● **Problem to work on**
No pictures should appear in the copy. Reproduce exactly the lines from the one containing "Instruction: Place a" through the end of the material below.

======== Data extract

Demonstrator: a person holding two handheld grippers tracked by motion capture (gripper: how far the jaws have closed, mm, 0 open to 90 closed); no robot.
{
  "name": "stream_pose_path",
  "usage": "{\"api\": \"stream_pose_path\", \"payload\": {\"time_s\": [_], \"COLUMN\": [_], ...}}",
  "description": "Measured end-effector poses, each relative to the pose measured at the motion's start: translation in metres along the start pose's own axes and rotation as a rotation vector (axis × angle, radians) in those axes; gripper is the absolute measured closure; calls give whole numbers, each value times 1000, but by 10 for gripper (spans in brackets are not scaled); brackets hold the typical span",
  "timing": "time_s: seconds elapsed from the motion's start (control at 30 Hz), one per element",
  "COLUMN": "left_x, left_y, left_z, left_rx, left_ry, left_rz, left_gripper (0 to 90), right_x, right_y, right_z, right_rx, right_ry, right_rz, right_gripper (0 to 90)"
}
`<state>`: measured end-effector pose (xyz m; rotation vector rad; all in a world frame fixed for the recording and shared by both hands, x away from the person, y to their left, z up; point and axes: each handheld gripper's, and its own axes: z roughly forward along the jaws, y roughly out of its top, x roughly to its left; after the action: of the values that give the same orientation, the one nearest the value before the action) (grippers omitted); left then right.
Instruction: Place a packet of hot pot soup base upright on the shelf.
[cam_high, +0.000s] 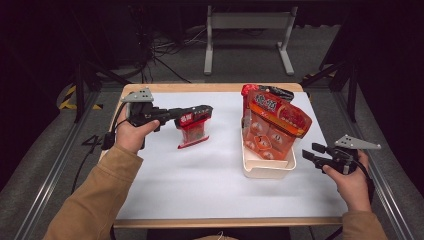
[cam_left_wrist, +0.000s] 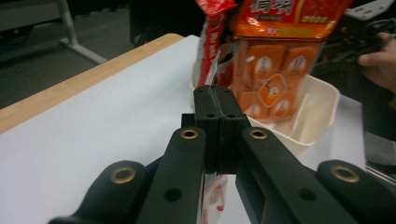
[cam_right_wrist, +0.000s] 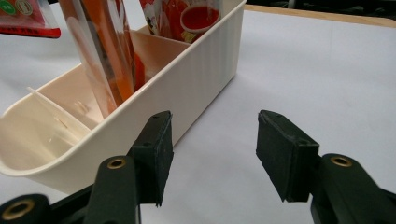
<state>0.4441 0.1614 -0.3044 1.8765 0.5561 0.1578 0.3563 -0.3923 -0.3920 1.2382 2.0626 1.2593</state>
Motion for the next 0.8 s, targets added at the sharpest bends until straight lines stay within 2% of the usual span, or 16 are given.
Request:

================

● **Exercise solution**
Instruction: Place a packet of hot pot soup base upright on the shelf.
[cam_high, +0.000s] 
[cam_left_wrist, +0.000s] 
[cam_right_wrist, +0.000s] 
<state>0.4441 0.1614 -0.3044 1.8765 0.5561 0.1578 0.3563 -0.3923 -0.3920 1.2382 2.0626 1.2593</state>
Motion for the next 0.8 s, targets added at the sharpest bends until straight lines stay within 2% of the usual span, or 16 are given.
Request:

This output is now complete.